▶ _Brief_: Take the material below and reproduce, word for word, only the lines from the line with "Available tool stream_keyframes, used" through the line with "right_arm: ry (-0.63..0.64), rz".

▶ _Recorded data_:
- Opening Delimiter -

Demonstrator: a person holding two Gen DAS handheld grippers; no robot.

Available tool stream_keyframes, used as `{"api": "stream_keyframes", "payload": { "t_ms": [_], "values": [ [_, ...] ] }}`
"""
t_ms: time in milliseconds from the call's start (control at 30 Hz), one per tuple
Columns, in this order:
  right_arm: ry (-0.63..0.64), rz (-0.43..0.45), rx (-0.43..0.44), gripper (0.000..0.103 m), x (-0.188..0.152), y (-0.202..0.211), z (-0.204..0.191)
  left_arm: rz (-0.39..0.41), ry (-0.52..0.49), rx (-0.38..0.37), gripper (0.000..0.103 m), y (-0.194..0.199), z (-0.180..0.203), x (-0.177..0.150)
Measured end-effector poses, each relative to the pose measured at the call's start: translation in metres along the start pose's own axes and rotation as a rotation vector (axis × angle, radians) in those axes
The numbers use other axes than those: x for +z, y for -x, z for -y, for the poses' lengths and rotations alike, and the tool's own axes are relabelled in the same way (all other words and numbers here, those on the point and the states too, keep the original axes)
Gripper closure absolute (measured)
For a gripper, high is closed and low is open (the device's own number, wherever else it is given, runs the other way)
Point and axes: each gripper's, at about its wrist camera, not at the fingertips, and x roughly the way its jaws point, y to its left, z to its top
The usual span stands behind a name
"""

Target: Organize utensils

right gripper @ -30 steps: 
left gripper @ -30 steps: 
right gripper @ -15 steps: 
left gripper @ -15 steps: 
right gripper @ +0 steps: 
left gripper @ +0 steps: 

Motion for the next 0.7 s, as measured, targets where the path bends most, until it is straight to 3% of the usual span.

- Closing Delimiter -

▶ _Answer for this exercise_:
Available tool stream_keyframes, used as `{"api": "stream_keyframes", "payload": { "t_ms": [_], "values": [ [_, ...] ] }}`
"""
t_ms: time in milliseconds from the call's start (control at 30 Hz), one per tuple
Columns, in this order:
  right_arm: ry (-0.63..0.64), rz (-0.43..0.45), rx (-0.43..0.44), gripper (0.000..0.103 m), x (-0.188..0.152), y (-0.202..0.211), z (-0.204..0.191)

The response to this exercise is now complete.